A few years, we had nuns from our school come to the party.  They guzzled those things.  I guess it beats sacramental church wine.

A Tree Trimming Sub-Story

Oh yeah, and we also used the icicle garland which was an absolute mess.

We had two cousins who were a year apart  and polar opposites.

One would put the icicles on the tree one by one..  His brother would throw them on in handfuls.  He’d then mess up the ones his brother patiently and precisely put on the tree.

There’s a similar story regarding sunflower seeds.  I’ll save that for another time.

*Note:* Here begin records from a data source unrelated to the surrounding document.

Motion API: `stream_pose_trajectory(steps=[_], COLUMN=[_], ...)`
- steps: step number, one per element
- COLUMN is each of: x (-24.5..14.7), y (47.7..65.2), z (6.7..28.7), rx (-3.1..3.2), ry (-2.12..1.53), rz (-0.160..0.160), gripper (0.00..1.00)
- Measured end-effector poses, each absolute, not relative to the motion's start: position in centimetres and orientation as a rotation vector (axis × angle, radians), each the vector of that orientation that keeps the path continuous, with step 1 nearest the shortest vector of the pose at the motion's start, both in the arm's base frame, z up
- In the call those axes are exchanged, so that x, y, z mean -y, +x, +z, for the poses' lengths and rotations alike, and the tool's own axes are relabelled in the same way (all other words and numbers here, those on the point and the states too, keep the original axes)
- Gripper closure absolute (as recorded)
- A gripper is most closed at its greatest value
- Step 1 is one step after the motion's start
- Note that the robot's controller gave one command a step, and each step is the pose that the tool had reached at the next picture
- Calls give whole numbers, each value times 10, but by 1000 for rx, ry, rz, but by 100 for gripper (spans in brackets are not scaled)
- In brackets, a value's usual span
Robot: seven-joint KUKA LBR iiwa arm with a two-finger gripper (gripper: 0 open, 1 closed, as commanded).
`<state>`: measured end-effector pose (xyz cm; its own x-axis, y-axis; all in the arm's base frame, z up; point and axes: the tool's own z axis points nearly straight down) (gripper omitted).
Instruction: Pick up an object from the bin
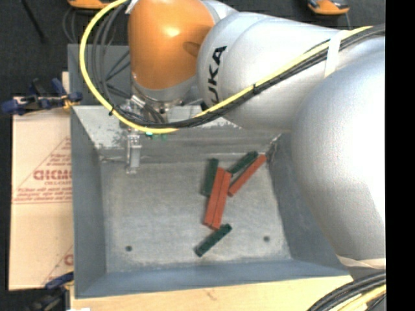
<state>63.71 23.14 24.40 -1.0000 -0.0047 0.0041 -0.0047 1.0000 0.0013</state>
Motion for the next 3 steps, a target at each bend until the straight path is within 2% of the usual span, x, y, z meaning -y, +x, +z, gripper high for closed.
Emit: stream_pose_trajectory(steps=[1,2,3], x=[-149,-82,-62], y=[628,612,595], z=[171,179,89], rx=[3136,3140,3138], ry=[-81,-152,27], rz=[6,3,3], gripper=[0,0,0])
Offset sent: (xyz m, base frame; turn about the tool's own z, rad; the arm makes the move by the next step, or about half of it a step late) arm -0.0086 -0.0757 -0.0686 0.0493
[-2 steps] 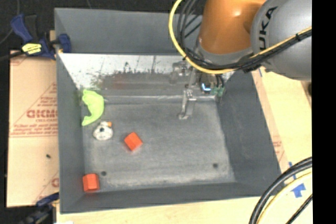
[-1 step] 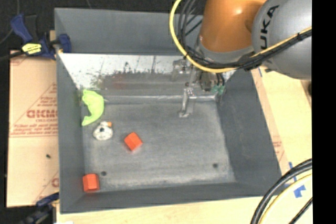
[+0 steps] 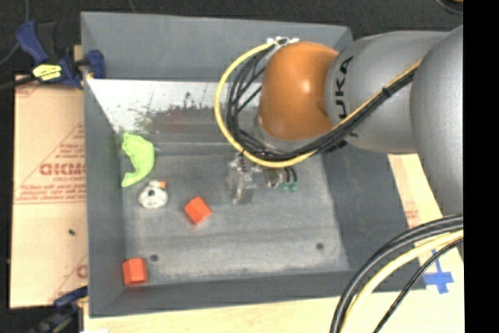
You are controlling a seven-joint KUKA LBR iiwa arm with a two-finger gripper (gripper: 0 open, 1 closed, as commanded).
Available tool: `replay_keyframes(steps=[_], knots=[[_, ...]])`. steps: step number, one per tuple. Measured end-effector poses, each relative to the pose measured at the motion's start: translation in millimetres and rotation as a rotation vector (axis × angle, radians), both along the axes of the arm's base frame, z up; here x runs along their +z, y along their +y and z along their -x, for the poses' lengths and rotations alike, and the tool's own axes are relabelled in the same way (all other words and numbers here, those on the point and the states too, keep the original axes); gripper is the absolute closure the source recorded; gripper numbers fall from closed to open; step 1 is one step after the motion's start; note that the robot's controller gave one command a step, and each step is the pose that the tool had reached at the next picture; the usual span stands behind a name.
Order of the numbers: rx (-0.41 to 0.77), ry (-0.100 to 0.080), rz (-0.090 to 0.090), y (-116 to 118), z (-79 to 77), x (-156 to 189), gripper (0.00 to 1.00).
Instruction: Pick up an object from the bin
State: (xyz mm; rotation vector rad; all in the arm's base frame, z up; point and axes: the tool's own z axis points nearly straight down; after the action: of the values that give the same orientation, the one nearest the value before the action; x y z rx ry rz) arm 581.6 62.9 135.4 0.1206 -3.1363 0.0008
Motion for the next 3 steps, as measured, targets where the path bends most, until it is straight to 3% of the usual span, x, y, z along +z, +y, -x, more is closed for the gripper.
replay_keyframes(steps=[1, 2, 3], knots=[[-0.002, -0.003, 0.0, 0, -0.9, 1, 0.0], [-0.003, -0.003, -0.001, 0, -0.8, 1, 0.0], [0.132, -0.009, 0.0, 22, 23.7, -50, 0.0]])
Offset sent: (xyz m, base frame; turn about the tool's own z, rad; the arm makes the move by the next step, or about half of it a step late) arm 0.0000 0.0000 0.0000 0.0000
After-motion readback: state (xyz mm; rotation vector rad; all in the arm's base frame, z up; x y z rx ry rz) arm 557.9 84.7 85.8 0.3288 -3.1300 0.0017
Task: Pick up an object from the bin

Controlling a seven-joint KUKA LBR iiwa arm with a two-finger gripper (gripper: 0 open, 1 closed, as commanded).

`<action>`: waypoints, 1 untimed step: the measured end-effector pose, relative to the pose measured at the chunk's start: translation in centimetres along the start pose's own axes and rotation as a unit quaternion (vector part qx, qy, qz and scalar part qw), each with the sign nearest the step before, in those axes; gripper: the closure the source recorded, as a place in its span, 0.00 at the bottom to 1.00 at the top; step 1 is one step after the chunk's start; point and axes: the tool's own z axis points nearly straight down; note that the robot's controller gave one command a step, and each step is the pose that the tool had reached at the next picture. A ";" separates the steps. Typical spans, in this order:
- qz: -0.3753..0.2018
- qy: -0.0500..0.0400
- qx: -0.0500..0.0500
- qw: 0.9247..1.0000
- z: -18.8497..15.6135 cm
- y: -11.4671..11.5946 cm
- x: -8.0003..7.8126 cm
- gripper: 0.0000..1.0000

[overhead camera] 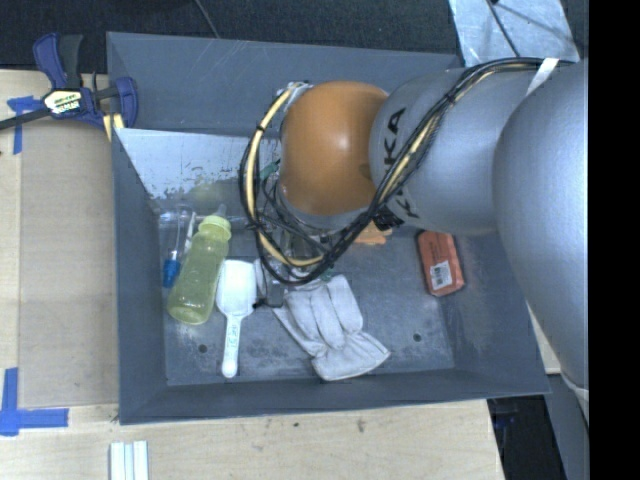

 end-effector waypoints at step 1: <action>-0.141 0.005 0.000 0.990 2.8 0.8 1.0 0.00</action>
Offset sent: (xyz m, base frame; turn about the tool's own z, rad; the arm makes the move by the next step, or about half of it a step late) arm -0.0254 0.0267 -0.0567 -0.6705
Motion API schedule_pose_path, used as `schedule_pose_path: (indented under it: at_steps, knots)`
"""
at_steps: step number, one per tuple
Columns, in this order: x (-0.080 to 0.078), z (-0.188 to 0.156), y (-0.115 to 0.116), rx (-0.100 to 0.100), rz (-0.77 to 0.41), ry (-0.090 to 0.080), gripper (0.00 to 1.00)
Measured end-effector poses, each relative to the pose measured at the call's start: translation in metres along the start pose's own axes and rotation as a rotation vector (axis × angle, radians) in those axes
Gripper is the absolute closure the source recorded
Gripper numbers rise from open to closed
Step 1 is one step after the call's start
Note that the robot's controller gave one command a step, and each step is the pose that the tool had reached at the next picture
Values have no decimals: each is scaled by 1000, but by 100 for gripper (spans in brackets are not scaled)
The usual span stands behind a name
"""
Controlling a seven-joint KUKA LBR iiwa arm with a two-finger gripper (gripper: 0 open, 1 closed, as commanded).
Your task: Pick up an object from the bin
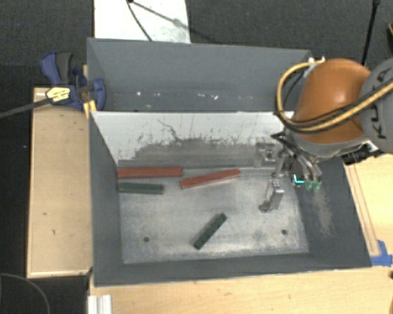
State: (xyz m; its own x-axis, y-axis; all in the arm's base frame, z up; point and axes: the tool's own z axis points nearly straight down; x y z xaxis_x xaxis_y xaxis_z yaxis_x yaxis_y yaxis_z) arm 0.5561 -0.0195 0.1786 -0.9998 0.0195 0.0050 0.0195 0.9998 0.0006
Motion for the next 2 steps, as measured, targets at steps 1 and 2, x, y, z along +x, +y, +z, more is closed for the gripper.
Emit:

Why I find this funny is beyond me.   But back to other stories.

After I Moved Away

After high school, I was one of the 12 people, from my class of 284, who moved away.  I felt the world was big and there was excitement beyond my dreams waiting for me.  After college, I ended up in Boston.

Boston at Christmas

By 30, I came to appreciate my home town more than anyone could know.  Big cities have much more to talk about , see, do and shop.  I have made some amazing friends.  Big cities also have people who are opportunistic and many times willing to be inappropriate to get what they want.   This is nothing like where I grew up.  Our little community was honest, giving, easygoing,  had good humor. and respect and appreciation for family.  It also has my heart.

At Christmas, we would go to my parents’ house.  And nothing was better than the feeling of getting off the exit for my town.  The excitement grew the closer we got to my house.  My stomach would start to flip as we drove up my street.  And, then I would see Santa and my eyes would tear up a little.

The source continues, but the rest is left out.